The Central Bank of Nigeria (CBN) has approved the full repatriation of foreign exchange earnings for International Oil Companies (IOCs), a move that allows them to access 100 percent of their export proceeds through authorised dealer banks. The development, announced in a circular by the CBN’s Trade and Exchange Department, marks a significant shift in the apex bank’s approach to managing foreign exchange flows in Nigeria.
Previously, under a 2024 policy, IOCs were only allowed to immediately repatriate 50 percent of their export proceeds, while the remaining half was held for 90 days before being repatriated. The cash pooling framework also required detailed documentation and prior CBN approval, creating delays for oil companies seeking to access their foreign exchange revenues.

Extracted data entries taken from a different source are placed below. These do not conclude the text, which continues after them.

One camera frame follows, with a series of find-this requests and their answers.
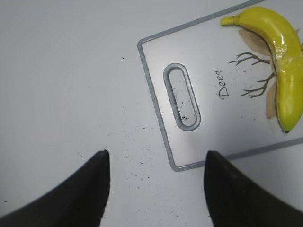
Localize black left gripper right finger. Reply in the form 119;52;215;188
204;151;303;227

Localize yellow plastic banana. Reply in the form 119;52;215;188
220;7;303;133

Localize white deer cutting board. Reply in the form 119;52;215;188
138;0;303;171

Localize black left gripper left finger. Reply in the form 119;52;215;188
0;150;111;227

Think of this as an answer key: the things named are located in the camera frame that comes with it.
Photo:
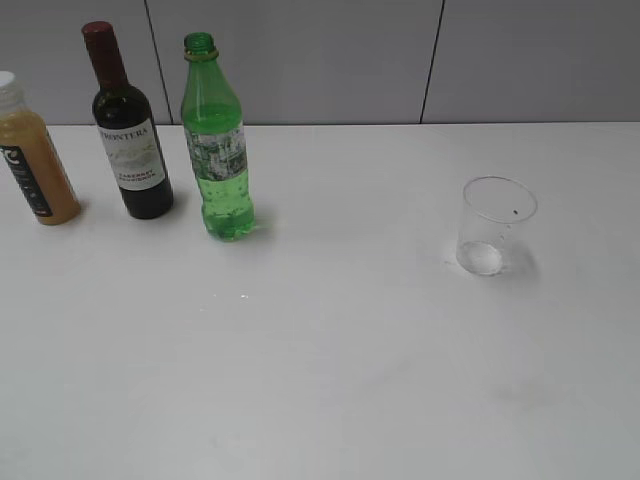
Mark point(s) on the green sprite plastic bottle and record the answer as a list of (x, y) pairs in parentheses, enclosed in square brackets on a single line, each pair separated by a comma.
[(212, 119)]

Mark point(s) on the transparent plastic cup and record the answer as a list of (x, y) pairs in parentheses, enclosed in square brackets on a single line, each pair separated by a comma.
[(495, 212)]

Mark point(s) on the dark red wine bottle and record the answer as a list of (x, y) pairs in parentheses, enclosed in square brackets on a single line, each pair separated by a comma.
[(127, 129)]

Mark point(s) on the orange juice bottle white cap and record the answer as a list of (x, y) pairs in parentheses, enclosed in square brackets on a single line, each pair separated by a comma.
[(30, 155)]

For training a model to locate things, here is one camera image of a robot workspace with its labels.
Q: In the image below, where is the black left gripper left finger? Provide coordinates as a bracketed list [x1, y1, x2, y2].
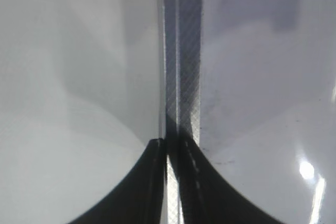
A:
[71, 138, 166, 224]

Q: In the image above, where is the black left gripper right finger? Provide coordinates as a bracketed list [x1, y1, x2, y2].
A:
[167, 126, 280, 223]

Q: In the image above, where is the white board with grey frame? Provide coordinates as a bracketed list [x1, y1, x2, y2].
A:
[162, 0, 335, 223]

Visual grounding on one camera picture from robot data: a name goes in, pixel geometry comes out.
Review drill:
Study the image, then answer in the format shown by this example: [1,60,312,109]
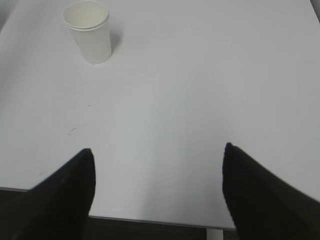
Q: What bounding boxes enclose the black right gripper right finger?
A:
[222,143,320,240]

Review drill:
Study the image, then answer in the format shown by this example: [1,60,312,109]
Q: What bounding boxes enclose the white paper cup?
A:
[68,19,112,65]
[62,0,109,30]

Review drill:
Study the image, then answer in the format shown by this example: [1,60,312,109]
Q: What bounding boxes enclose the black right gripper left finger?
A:
[0,148,96,240]

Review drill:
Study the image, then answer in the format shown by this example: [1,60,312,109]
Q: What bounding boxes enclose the white table leg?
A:
[206,228,224,240]

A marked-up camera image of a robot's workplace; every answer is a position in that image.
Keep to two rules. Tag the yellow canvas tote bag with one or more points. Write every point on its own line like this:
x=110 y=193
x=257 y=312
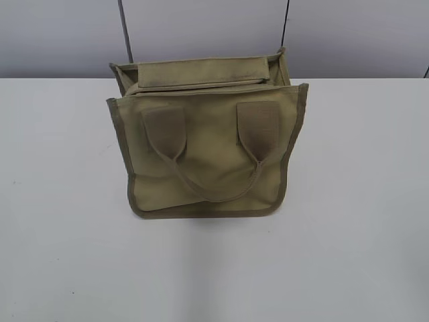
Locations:
x=209 y=137

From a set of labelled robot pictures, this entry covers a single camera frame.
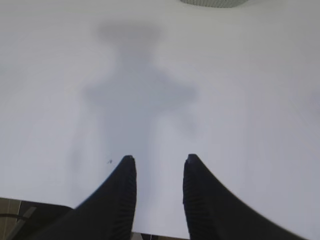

The new directive, signed by Dr. Musa Nakorji, Director of the Trade and Exchange Department, is aimed at further liberalising the forex market and aligning with current market realities. According to the circular, “IOCs are hereby granted unfettered access to their repatriated export proceeds,” and authorised dealer banks must ensure proper documentation and submit monthly reports to the CBN.
The CBN emphasized that this reform supersedes all previous circulars on cash pooling arrangements, instructing all authorised dealer banks to implement the new framework immediately. Analysts note that the move could improve liquidity in the forex market, ease constraints for oil firms, and potentially attract further investment in Nigeria’s oil and gas sector.
Industry observers see the decision as a step toward stabilizing Nigeria’s foreign exchange market while reducing bottlenecks for exporters. By giving IOCs full access to their foreign earnings, the CBN hopes to foster a more efficient, transparent, and investor-friendly environment, signaling continued reforms in the country’s economic policy.